TASK GOAL:
Pull every line with "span" from the data.

RECORDED INFORMATION:
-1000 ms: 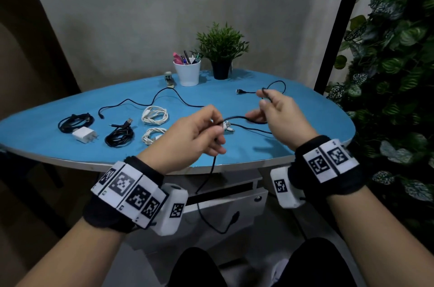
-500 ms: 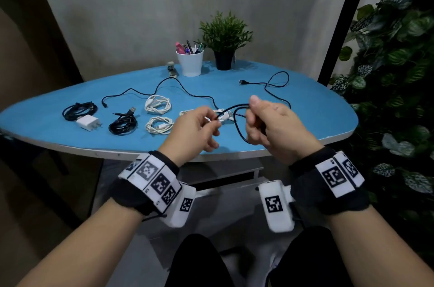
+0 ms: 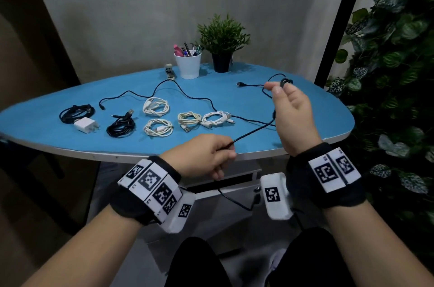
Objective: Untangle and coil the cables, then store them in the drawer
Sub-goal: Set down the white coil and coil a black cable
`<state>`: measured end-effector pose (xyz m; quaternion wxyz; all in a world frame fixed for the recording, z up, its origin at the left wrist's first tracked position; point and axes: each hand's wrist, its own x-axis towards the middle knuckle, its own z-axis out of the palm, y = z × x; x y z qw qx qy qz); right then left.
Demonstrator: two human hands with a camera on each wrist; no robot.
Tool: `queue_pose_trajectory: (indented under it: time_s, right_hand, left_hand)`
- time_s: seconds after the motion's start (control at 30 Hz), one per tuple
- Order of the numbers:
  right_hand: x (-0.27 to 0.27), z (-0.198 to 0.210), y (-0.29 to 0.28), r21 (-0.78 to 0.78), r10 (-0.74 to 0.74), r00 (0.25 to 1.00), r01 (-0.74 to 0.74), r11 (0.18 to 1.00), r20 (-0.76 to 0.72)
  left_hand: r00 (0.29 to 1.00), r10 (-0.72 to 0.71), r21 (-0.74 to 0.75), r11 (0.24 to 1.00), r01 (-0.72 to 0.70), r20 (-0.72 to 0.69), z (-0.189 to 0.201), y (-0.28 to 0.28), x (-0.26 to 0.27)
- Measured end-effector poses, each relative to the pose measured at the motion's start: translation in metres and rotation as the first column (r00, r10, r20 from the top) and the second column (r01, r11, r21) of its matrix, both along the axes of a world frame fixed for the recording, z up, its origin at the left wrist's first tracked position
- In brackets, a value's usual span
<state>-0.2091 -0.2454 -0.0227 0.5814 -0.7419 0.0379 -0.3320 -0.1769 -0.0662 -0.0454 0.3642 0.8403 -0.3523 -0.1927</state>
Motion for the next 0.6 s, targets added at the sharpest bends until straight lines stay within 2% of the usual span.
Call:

SOLVED EXERCISE:
- In brackets, a value's usual span
Motion for the next 0.6 s, targets added at the sharpest bends until straight lines stay within 2% of the usual span.

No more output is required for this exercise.